A peine assis, le commissaire s’empara de la chemise « Fantômas », remplie de dizaines de pages de transcriptions. Encore n’étaient-ils pas remontés au-delà d’un mois pour leurs sorties papier. Au marqueur, il ajouta : Emmanuel Fontagne.

D’aussi loin qu’il l’aperçut, il fut sidéré par l’aspect de l’individu en question. Il paraissait bien plus âgé que Maud. Il était sans doute de ces hommes prématurément vieillis, de ceux pour qui l’âge mûr est une bénédiction, à mesure que leurs congénères les concurrencent dans leur calvitie et leur embonpoint. La soixantaine quand même, calcula le policier lorsqu’il lui tendit la fiche remplie à l’accueil. Il attaqua :

— Monsieur Fontagne, comment analysez-vous les milliers de textos que vous avez échangés avec Marie-Odile Demécourt ?

Le suspect se recroquevilla, terrifié, de l’autre côté du bureau. Le commissaire réprima l’envie soudaine d’abuser de son autorité, voire d’outrepasser ses fonctions. C’était le genre de personnage qui attirait l’excès de zèle. Un regard insaisissable. Un air de culpabilité à se faire condamner d’office par un jury sans preuve. Comment Maud avait-elle pu tomber dans ses rets ? À sa décharge, l’écrivain qu’elle surnommait Fantômas mais qui signait Manu montrait du caractère, il était décidé, charmeur, rassurant, ses messages chaleureux, sensuels, virils. Tout le contraire de ce qu’il incarnait physiquement. Sa correspondance n’avait pas préparé Pierre à un tel manque… d’envergure. Aucun autre terme ne lui venait. Il opta pour une stratégie moins abrupte :

— Comment avez-vous fait la connaissance de Marie-Odile ?

L’homme chercha à occuper encore moins d’espace, en réaction à l’attention dont il était l’objet.

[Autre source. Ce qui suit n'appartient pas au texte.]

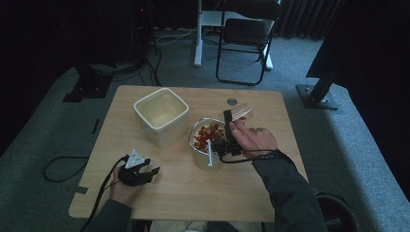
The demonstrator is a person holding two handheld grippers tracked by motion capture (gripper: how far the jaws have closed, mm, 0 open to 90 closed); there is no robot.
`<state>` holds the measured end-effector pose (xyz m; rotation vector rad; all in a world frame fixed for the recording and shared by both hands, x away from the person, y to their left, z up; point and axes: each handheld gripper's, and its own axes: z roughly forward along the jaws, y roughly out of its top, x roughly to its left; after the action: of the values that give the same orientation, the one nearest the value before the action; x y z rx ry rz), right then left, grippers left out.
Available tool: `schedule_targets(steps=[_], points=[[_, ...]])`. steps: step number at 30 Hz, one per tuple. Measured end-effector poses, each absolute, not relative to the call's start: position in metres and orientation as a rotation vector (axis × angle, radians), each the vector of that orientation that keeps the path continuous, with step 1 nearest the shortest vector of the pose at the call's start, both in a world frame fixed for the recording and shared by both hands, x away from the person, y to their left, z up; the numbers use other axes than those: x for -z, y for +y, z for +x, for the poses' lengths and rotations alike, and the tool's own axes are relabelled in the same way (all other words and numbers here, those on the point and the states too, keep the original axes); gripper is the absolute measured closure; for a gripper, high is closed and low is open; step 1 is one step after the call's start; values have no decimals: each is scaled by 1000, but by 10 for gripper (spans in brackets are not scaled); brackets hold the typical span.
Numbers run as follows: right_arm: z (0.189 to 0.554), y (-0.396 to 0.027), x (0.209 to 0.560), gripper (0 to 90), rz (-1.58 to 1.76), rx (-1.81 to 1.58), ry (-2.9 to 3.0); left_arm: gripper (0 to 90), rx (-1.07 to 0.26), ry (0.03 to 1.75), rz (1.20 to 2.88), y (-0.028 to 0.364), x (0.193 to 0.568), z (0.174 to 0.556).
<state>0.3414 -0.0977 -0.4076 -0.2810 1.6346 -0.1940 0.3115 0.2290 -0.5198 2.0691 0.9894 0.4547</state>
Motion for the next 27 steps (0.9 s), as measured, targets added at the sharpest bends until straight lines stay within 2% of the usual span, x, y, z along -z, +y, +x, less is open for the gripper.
schedule_targets(steps=[27], points=[[337, -96, 403, 392, -230, 73, 1707, 462, -454, 988, 2071, 229, 520, 312]])
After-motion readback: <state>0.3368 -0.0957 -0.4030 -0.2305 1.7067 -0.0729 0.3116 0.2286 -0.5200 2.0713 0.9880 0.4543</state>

Le policier se retenait de contourner le bureau pour le secouer, lorsqu’enfin il répondit :

— Je n’ai jamais rencontré Marie.

— Vous n’êtes pas « Manu », celui qui correspondait avec elle par messagerie tous les jours ?

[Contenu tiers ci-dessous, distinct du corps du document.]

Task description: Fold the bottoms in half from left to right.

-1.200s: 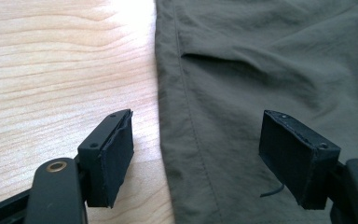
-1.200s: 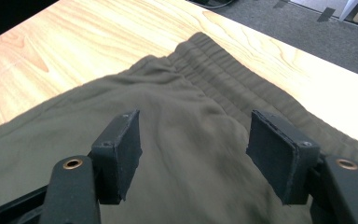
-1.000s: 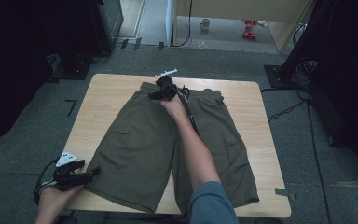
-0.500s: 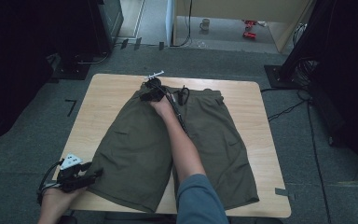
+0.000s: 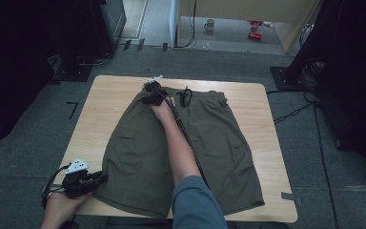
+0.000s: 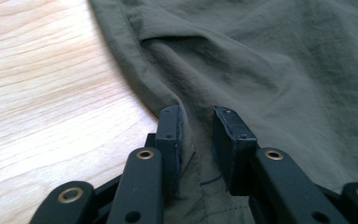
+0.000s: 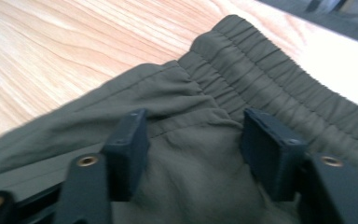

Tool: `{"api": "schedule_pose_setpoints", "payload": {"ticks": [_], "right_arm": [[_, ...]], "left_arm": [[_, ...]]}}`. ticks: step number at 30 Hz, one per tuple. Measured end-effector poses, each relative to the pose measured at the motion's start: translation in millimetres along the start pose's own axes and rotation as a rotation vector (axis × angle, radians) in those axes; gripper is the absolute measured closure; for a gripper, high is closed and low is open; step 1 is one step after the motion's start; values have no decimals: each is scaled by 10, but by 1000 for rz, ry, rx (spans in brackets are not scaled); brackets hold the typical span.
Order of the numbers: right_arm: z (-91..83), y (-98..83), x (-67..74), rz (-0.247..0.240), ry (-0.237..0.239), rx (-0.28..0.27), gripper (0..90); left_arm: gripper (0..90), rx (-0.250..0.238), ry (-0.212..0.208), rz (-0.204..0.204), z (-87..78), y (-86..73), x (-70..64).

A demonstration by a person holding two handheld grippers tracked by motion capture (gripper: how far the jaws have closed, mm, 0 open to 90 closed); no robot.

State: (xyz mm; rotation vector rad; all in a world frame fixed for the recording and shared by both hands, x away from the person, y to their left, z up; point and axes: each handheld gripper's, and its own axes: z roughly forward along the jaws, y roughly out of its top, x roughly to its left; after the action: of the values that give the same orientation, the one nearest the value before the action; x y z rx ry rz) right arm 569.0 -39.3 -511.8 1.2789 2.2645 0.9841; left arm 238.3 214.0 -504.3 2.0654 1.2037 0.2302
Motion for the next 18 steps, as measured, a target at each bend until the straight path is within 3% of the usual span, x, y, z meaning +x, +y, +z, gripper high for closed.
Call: {"api": "schedule_pose_setpoints", "payload": {"ticks": [1, 4, 7, 8, 10, 11, 12, 13, 15, 17, 18], "right_arm": [[0, -20, 14, -19, -17, -13, 506], [-5, -32, 2, 19, -10, -31, 490], [-22, 18, -13, 141, 50, -74, 367], [-37, 73, 13, 194, 84, -119, 321], [-23, 99, 48, 203, 93, -117, 303], [10, 122, 95, 199, 98, -98, 277], [98, 147, 194, 158, 94, -50, 246], [98, 147, 194, 158, 94, -50, 246], [179, 145, 299, 104, 20, -5, 296], [197, 146, 366, 60, -52, 0, 350], [202, 146, 371, 69, -57, -5, 374]], "left_arm": [[759, 2, -2, 0, 3, 4, -6], [759, 5, -4, -3, 4, 8, -7], [760, 5, -9, -6, 4, 8, 2], [759, 5, -10, -8, 4, 10, 2], [759, 5, -10, -6, 6, 11, 1], [759, 5, -10, -6, 7, 11, 0], [758, 5, -11, -5, 6, 10, 0], [758, 5, -10, -4, 4, 8, 1], [758, 4, -9, -5, -3, 1, 2], [758, 2, -8, -9, -8, -6, 4], [758, 1, -7, -10, -12, -10, 7]]}}
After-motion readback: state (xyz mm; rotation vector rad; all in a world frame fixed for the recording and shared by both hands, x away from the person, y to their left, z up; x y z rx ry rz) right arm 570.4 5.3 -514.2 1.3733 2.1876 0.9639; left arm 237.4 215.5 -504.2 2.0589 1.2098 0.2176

— Si ! Si, c’est bien moi. Mais nos échanges sont restés… virtuels, en quelque sorte. Nous ne nous sommes jamais vus.

— Expliquez-moi ça.

— Il y a six ans, je travaillais dans un centre d’écoute aux victimes d’accidents de la route. J’ai répondu à l’appel de Marie… Marie-Odile…

Lestaque lui fit signe de poursuivre.

— Ce n’est pas mon métier, je suis fonctionnaire dans l’administration des marchés publics.

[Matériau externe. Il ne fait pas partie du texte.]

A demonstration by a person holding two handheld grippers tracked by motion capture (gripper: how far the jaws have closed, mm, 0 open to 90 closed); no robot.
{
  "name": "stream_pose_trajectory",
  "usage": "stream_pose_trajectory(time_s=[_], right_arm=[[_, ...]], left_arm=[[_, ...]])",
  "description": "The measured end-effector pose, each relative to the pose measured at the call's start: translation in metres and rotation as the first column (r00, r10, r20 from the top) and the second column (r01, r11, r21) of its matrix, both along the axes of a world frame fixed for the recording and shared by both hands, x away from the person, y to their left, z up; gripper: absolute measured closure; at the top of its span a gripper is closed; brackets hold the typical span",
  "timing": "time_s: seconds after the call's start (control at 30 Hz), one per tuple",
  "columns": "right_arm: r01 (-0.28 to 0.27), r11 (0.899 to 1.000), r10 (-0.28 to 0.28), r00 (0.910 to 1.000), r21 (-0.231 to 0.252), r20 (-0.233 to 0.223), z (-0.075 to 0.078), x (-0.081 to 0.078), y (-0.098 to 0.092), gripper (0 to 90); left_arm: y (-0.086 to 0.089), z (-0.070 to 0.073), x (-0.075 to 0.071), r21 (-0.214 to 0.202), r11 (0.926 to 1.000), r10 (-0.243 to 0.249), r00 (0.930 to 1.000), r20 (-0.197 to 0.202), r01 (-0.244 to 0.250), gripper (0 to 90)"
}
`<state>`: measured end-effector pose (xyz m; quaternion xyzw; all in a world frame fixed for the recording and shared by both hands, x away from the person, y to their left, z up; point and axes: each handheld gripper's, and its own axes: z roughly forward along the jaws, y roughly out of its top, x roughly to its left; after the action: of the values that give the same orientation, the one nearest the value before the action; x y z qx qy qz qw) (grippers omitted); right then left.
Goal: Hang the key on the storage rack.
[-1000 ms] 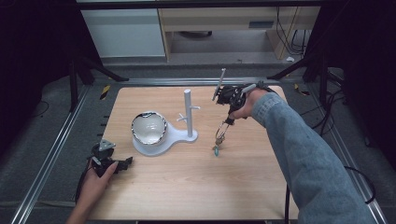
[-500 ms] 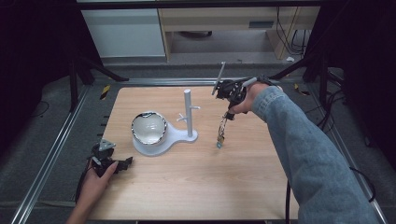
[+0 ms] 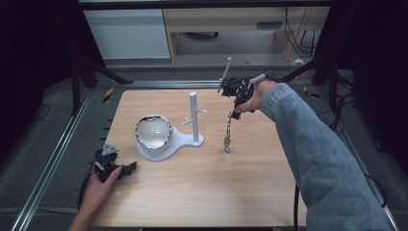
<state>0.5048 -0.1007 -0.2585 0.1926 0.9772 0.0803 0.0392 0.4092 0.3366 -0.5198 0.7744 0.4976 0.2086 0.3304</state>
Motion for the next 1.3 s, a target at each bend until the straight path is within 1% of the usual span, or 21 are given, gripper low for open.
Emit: stream_pose_trajectory(time_s=[0.07, 0.4, 0.47, 0.57, 0.6, 1.0, 1.27, 1.3], right_arm=[[0.007, 1.0, -0.007, 1.0, 0.005, -0.001, 0.002, 0.0, 0.0, 88.4], [-0.004, 1.0, 0.004, 1.0, 0.004, 0.006, 0.009, 0.002, 0.001, 88.5], [0.002, 1.0, -0.002, 1.0, 0.004, 0.008, 0.011, 0.002, 0.002, 88.4], [-0.007, 1.0, 0.007, 0.9999, 0.006, 0.011, 0.013, 0.002, 0.004, 88.4], [-0.001, 1.0, 0.001, 1.0, 0.005, 0.01, 0.014, 0.002, 0.004, 88.5], [-0.011, 1.0, 0.011, 0.9997, 0.011, 0.02, 0.017, 0.006, 0.012, 88.5], [-0.013, 1.0, 0.013, 0.9995, 0.012, 0.03, 0.023, 0.008, 0.018, 88.5], [-0.011, 1.0, 0.011, 0.9992, 0.011, 0.037, 0.024, 0.008, 0.018, 88.5]], left_arm=[[0.0, 0.0, 0.0, 0.0, 1.0, 0.0, 1.0, 0.0, 0.0, 0.0], [0.0, 0.0, 0.0, 0.001, 1.0, 0.001, 1.0, -0.001, -0.001, 0.0], [0.0, 0.0, 0.0, 0.001, 1.0, 0.0, 1.0, -0.001, 0.0, 0.0], [0.0, 0.0, 0.0, 0.001, 1.0, 0.0, 1.0, -0.001, 0.0, 0.0], [0.0, 0.0, 0.0, 0.001, 1.0, 0.0, 1.0, -0.001, 0.0, 0.0], [0.0, 0.0, 0.0, 0.0, 1.0, 0.0, 1.0, 0.0, 0.0, 0.0], [0.0, 0.0, 0.0, 0.0, 1.0, 0.0, 1.0, 0.0, 0.0, 0.0], [0.0, 0.0, 0.0, 0.0, 1.0, 0.0, 1.0, 0.0, 0.0, 0.0]])
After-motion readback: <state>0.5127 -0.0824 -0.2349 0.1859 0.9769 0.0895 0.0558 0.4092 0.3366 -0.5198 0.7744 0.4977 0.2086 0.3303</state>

Encore une fois, le policier marqua son impatience et le petit homme enchaîna très vite :

— J’ai eu envie d’aider cette jeune fille. Je lui ai donné mes coordonnées pour approfondir notre conversation en dehors.

— Quelle teneur, la conversation ?

— Elle ne se sentait pas capable de continuer à vivre après son accident.

— Quel accident ?

Pierre se remémora à toute vitesse ses connaissances sur Maud. Aucun souvenir d’avoir vu passer un accident dans les rapports. Puce s’était-elle trouée ?

Fontagne précisa :

— La semaine où elle a eu son permis, elle a percuté un chauffard qui a grillé une priorité. Lui s’en est tiré, mais pas sa femme, et leur fils est resté invalide.

— Et Marie-Odile a été blessée ?

— Si on veut. Pas physiquement. Elle n’était pas victime, à proprement parler, mais son avocate nous l’a adressée, à cause de ce qu’elle a fait à cette famille… L’autre chauffeur a porté plainte. J’essayais de la convaincre que ce n’était pas de sa faute.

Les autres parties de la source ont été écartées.